Anonymish Chat App Wut Raises Seed Round From Foundation, Google Ventures

Now you see it, now you don’t.

Wut, part of a wave of ephemeral and anonymish apps that have cropped up over the last year or so, has raised seed funding from Foundation Capital with participation from Google Ventures. SV Angel, Eniac Ventures, Lowercase Capital, and Dave Morin’s Slow Ventures are also investors in the company.

Wut is an almost absurdly simple app that takes over the lockscreen. It’s basically just a text screen with a fluorescent background. You type in what you want to say, and then it shoots out as a push notification to all of your friends. You never reveal who you are, but it’s probably pretty easy to guess.

The messages are also not saved. You can only see as many notifications as your phone’s screen can fit without scrolling down. The experience is more like seeing passing chatter from friends that disappears quickly, rather than diving into a never-ending feed of content.

“We believe that things shouldn’t last forever,” said co-founder Paul McKellar, who came from Square’s founding team. “It’s the way that social software is going.”

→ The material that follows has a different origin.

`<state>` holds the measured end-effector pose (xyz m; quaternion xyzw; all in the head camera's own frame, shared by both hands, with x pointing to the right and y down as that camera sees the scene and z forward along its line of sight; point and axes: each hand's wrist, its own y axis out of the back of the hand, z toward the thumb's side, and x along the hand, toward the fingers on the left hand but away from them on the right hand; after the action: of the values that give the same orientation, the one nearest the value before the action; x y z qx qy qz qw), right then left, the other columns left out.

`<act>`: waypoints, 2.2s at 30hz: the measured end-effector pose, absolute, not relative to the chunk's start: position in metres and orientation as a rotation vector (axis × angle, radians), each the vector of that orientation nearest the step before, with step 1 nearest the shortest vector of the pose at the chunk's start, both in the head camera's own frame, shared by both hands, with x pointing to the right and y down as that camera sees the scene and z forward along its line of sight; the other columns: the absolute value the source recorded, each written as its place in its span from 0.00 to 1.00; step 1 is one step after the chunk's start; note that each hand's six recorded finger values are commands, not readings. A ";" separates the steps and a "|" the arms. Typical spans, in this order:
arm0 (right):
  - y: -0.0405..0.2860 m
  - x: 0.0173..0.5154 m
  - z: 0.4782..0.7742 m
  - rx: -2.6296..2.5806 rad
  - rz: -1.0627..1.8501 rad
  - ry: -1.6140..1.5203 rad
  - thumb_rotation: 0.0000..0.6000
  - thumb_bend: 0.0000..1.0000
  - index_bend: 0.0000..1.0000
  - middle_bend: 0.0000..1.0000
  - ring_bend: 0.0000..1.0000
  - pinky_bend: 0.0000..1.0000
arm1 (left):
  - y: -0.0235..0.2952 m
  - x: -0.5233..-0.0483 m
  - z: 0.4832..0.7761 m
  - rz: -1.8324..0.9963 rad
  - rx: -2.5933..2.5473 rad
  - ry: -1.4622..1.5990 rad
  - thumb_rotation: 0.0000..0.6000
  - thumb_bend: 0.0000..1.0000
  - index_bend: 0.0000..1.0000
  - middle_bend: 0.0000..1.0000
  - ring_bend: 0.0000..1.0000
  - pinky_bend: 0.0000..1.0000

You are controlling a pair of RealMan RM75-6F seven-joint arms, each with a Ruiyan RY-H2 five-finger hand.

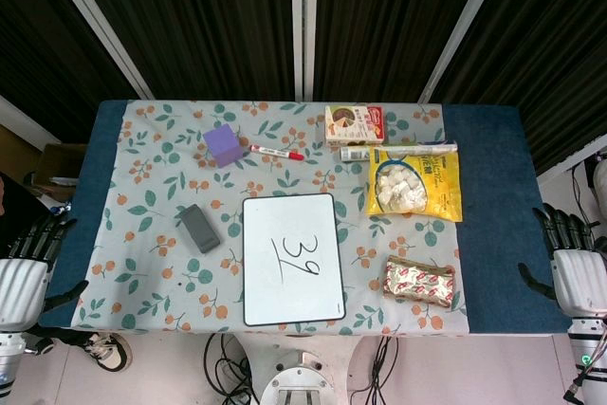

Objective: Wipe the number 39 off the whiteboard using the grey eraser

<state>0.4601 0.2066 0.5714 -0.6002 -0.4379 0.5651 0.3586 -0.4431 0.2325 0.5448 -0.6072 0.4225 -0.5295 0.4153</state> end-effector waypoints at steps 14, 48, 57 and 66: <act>0.209 0.465 0.569 -1.542 1.462 -1.145 1.00 0.19 0.00 0.00 0.00 0.00 | 0.226 -0.437 0.548 -1.312 -1.533 1.031 1.00 0.10 0.12 0.09 0.05 0.18; 0.217 0.457 0.567 -1.558 1.451 -1.127 1.00 0.19 0.00 0.00 0.00 0.00 | 0.144 -0.337 0.661 -1.059 -1.711 0.335 1.00 0.23 0.19 0.16 0.09 0.18; 0.216 0.462 0.565 -1.539 1.466 -1.140 1.00 0.19 0.00 0.00 0.00 0.00 | 0.138 -0.324 0.685 -1.081 -1.738 0.235 1.00 0.25 0.20 0.21 0.12 0.18; 0.216 0.464 0.566 -1.539 1.467 -1.142 1.00 0.19 0.00 0.00 0.00 0.00 | 0.130 -0.307 0.699 -1.076 -1.757 0.198 1.00 0.30 0.29 0.27 0.18 0.18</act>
<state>0.4635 0.2164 0.5659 -0.5960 -0.4420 0.5681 0.3559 -0.3073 0.1302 0.6986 -0.7299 0.0823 -0.4470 0.5106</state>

Moreover, Wut is less of an app, and more of a layer on the phone. The content is consumed on the phone’s lockscreen, instead of requiring you to directly open an app. As Wut investor and former TechCrunch writer MG Siegler says, the push notifications are the content, not merely a representation of the content.

Apple seems to be strengthening that thinking with the latest preview of iOS 8, which lets consumers interact with or favorite content directly from the lockscreen.

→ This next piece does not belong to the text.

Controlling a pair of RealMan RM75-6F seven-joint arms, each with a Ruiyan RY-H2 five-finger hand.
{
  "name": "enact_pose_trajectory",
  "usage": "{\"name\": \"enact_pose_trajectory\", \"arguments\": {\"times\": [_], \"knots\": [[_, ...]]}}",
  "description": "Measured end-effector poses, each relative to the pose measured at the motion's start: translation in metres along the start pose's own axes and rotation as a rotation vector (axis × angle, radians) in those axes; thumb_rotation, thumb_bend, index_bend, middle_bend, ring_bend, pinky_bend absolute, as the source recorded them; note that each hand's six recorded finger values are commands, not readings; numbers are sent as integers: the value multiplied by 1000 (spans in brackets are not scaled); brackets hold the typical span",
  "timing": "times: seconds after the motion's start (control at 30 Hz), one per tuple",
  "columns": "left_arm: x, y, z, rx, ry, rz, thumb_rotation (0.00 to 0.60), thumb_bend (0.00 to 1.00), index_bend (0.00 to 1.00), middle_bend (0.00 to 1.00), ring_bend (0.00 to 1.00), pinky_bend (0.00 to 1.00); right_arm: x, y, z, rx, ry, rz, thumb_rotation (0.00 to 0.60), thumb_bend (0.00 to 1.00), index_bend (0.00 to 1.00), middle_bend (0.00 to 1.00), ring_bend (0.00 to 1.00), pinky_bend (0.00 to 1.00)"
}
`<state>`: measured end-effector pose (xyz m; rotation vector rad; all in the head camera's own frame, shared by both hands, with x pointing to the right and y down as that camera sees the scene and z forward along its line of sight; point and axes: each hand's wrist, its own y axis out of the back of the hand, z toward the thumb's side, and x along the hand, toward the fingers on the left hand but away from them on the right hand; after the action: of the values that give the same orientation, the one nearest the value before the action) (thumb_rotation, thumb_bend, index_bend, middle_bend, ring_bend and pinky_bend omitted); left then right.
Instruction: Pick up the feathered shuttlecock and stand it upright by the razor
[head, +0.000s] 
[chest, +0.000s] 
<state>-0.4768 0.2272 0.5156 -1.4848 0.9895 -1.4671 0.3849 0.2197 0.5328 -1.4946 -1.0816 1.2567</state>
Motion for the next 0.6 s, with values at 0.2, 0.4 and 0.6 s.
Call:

With the new round of funding today, McKellar and his co-founder Beamer Wilkins are adding a major update with the ability to re-post comments from friends in a feature called ‘WUT WUT.’ They just wanted the ability to share and spread goofy chatter further.

What do people use ‘WUT’ for?

I’ve left it on for a few months and mostly, it’s just silly chat. Some people use it to chat about TV shows like House of Cards. McKellar and Wilkins say younger users don’t like the feeling of being alone. They want to be tethered to their friends constantly.

For now, Wut just has two people, but McKellar and Wilkins are looking to hire more engineers and build out an Android version.